» What needs to be done
Among the entries below, one stretch runs from the line that contains "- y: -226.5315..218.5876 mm" through the line that contains "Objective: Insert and". Repeat that stretch exactly, ends included, and only that.

[Data entries]
+---+
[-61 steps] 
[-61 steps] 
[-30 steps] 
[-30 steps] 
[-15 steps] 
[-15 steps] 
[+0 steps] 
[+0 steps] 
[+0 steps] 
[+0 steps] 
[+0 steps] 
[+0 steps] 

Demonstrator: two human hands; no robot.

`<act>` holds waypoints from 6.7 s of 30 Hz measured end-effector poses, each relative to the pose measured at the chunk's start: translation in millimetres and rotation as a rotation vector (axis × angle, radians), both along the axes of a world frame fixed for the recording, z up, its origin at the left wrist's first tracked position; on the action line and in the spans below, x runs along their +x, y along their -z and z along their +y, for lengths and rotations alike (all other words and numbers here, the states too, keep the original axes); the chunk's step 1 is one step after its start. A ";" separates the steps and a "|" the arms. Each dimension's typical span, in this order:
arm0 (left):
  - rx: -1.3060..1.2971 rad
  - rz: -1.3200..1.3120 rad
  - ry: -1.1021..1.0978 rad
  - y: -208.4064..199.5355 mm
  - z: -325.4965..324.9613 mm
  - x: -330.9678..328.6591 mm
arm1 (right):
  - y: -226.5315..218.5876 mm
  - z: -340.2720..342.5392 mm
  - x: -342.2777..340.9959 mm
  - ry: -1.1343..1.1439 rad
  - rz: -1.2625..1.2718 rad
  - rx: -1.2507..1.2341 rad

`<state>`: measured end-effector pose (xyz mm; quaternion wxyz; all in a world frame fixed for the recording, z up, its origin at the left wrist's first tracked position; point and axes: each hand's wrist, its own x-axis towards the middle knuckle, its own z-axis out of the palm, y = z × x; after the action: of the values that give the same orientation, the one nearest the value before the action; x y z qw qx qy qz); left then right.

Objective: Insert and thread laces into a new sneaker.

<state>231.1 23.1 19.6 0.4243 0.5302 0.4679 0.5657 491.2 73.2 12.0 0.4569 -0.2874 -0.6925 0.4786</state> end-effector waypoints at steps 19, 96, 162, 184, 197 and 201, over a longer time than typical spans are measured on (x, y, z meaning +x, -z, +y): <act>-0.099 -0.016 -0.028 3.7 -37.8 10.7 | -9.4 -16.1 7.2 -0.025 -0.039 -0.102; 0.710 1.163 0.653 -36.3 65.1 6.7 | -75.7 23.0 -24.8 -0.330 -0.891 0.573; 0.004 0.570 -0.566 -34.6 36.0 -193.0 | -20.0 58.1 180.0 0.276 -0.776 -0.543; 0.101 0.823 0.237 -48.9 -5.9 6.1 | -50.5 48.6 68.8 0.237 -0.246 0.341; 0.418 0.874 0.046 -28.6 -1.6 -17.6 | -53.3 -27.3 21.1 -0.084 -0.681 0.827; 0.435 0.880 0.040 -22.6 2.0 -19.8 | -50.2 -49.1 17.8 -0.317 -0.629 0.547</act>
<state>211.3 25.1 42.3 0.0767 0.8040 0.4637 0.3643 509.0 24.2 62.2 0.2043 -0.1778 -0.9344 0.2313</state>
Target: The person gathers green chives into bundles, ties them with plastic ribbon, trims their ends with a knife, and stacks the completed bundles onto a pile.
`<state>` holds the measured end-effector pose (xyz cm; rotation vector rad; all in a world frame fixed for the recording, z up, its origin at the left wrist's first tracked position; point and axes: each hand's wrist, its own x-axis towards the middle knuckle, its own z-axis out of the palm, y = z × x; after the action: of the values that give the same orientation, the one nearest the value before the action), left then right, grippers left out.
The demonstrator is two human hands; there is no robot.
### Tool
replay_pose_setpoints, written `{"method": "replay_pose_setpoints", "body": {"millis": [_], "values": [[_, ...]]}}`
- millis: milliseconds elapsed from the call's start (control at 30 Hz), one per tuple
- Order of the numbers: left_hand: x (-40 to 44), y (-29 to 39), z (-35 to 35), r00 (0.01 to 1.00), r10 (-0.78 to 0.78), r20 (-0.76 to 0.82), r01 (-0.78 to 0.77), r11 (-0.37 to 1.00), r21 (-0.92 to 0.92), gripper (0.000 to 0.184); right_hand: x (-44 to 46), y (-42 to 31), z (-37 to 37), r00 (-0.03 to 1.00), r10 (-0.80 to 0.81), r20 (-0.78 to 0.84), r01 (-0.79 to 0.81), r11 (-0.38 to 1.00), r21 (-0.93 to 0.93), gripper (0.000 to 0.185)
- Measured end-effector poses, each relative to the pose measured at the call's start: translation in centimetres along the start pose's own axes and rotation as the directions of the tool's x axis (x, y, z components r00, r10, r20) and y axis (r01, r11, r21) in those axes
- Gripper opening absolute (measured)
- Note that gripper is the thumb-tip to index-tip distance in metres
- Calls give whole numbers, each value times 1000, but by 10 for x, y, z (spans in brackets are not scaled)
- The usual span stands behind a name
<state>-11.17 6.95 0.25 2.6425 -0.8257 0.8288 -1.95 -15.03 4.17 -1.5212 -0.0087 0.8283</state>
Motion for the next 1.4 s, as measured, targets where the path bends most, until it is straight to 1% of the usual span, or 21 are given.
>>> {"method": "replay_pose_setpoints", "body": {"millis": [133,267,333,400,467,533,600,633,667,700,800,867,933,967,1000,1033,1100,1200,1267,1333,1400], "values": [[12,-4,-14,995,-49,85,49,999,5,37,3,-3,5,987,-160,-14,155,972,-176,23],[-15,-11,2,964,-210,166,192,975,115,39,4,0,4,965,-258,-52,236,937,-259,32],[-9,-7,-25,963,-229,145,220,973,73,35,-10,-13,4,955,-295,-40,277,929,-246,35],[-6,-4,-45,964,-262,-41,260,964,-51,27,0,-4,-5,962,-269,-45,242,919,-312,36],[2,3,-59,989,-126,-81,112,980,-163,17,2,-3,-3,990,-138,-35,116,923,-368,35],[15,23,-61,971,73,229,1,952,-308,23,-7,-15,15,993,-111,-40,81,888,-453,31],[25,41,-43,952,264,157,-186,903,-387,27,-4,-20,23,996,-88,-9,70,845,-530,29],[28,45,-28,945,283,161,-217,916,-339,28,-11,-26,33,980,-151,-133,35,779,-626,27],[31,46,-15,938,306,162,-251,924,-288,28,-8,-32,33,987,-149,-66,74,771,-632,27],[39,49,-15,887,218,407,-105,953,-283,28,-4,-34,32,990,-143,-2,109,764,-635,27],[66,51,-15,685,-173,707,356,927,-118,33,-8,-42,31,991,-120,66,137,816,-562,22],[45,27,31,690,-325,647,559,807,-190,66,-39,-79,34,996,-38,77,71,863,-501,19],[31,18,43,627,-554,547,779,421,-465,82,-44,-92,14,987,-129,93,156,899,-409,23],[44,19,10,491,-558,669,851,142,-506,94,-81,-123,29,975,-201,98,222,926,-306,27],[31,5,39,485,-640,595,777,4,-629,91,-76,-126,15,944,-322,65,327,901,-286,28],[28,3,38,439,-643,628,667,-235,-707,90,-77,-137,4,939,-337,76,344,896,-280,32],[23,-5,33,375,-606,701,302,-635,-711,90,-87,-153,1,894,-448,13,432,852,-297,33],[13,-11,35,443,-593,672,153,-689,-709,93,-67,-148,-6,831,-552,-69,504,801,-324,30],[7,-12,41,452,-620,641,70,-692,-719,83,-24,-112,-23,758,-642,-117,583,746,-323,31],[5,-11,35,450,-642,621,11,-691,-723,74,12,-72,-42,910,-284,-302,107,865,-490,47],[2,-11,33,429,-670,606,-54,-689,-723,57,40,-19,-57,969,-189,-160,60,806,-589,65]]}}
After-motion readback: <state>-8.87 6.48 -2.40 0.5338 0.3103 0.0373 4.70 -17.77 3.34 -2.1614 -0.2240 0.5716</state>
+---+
» Answer to the problem
  - y: -226.5315..218.5876 mm
  - z: -340.2720..342.5392 mm
  - x: -342.2777..340.9959 mm
  - ry: -1.1343..1.1439 rad
  - rz: -1.2625..1.2718 rad
  - rx: -1.2507..1.2341 rad

`<state>`: measured end-effector pose (xyz mm; quaternion wxyz; all in a world frame fixed for the recording, z up, its origin at the left wrist's first tracked position; point and axes: each hand's wrist, its own x-axis towards the middle knuckle, its own z-axis out of the palm, y = z × x; after the action: of the values that give the same orientation, the one nearest the value before the action; x y z qw qx qy qz); left then right.

Objective: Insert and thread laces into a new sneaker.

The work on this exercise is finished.